=== Work order ===
Repeat the stretch of entries below from the line with "target_to_outline: yellow bin" through the line with "target_to_outline: black object". Include both ends and add nothing.

=== Records provided ===
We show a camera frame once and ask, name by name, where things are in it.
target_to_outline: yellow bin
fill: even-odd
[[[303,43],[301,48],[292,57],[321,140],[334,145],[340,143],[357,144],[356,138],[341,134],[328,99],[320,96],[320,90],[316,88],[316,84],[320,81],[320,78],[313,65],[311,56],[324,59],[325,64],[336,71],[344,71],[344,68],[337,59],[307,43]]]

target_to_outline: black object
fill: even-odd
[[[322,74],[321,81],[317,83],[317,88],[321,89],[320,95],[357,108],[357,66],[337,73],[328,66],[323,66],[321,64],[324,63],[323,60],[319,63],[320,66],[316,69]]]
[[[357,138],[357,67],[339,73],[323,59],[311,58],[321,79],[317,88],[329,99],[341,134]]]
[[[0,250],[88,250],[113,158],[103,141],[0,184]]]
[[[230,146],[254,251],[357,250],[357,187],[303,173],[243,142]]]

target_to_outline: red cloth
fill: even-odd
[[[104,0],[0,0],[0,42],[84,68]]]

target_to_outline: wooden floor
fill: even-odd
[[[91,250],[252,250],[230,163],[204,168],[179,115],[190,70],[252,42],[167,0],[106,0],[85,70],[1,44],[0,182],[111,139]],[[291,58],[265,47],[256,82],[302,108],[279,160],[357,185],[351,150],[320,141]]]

=== The completed task ===
target_to_outline: yellow bin
fill: even-odd
[[[303,43],[301,48],[292,57],[321,140],[334,145],[340,143],[357,144],[356,138],[341,134],[328,99],[320,96],[320,90],[316,88],[316,84],[320,81],[320,78],[313,65],[311,56],[324,59],[325,64],[336,71],[344,71],[344,68],[337,59],[307,43]]]

target_to_outline: black object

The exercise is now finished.